### What is needed
Scan the listing below. Return every line containing the string "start".
+--
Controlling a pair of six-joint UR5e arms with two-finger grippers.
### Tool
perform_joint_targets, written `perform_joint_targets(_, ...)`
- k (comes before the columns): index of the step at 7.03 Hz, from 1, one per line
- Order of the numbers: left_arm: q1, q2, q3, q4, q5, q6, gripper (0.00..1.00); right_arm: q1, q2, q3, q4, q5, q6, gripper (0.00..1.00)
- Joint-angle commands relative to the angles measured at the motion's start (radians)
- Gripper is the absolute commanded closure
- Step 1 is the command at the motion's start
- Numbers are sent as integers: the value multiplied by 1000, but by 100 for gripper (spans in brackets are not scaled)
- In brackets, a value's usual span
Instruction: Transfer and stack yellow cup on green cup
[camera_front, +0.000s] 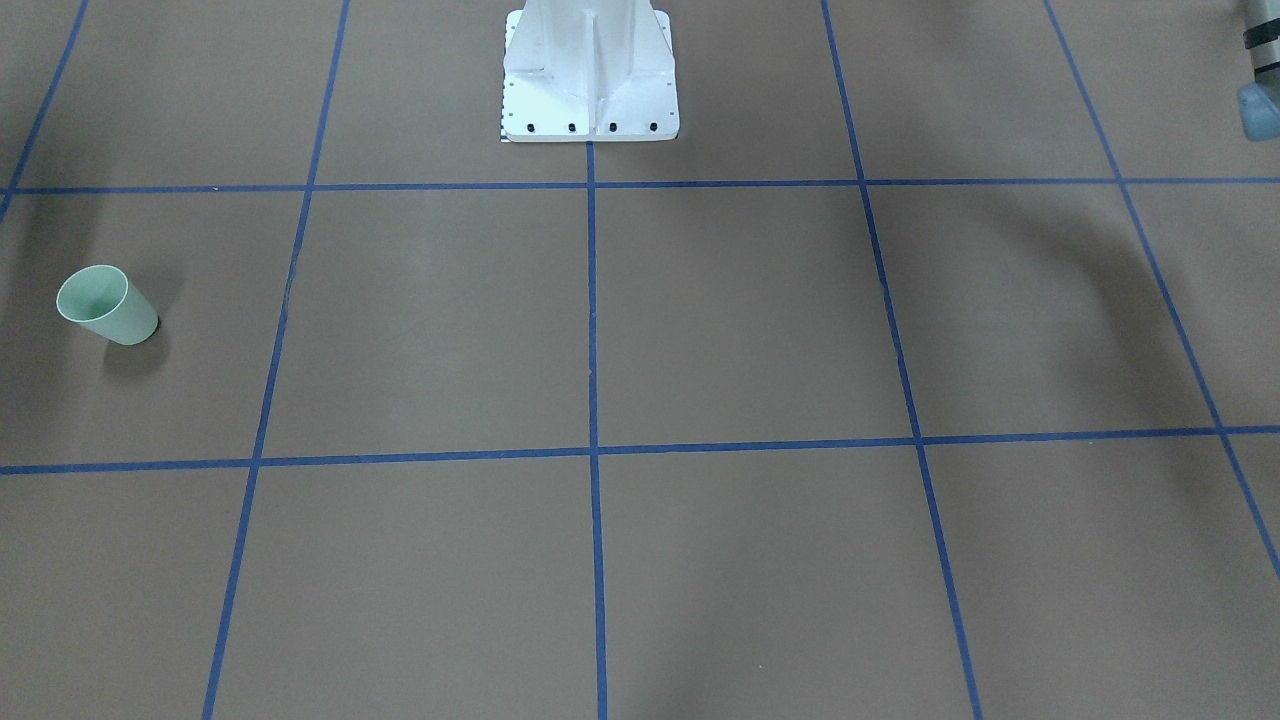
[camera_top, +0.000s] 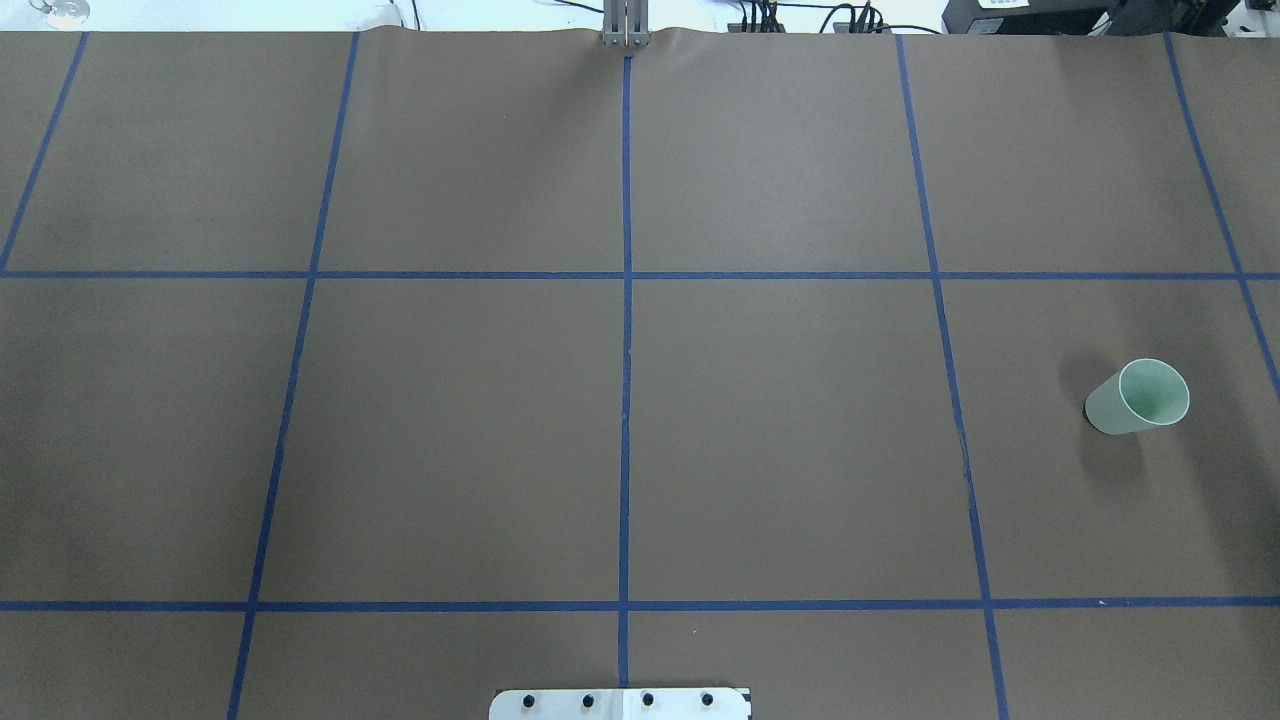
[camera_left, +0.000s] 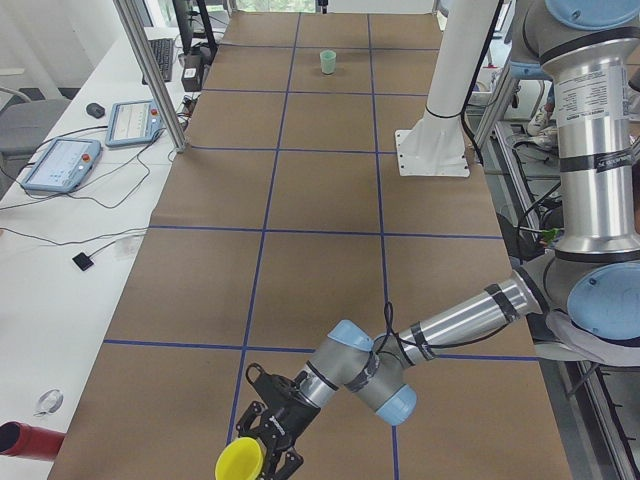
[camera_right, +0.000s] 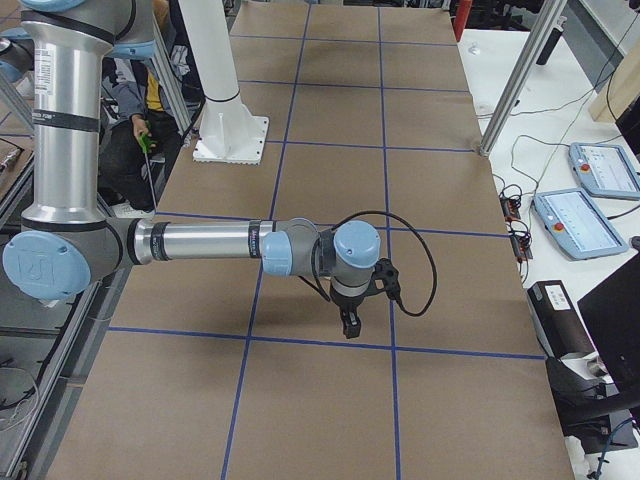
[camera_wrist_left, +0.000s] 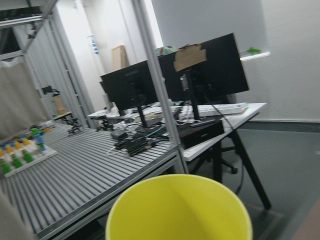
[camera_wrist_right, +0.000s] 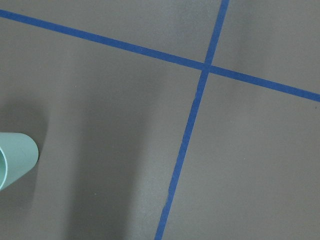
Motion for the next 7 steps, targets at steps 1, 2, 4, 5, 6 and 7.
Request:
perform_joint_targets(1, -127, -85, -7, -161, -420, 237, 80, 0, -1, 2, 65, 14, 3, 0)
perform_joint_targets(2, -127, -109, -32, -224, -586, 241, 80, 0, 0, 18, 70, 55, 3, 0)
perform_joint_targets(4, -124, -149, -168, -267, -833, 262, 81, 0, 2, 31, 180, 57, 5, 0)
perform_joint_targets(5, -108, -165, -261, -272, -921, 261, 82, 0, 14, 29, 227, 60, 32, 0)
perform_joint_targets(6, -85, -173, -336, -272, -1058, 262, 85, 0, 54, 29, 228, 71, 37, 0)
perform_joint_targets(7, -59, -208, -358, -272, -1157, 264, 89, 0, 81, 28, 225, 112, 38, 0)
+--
### Solved exercise
- Joint-angle commands relative to the angles measured at the motion's start (radians)
- Step 1 is the command at the motion's start

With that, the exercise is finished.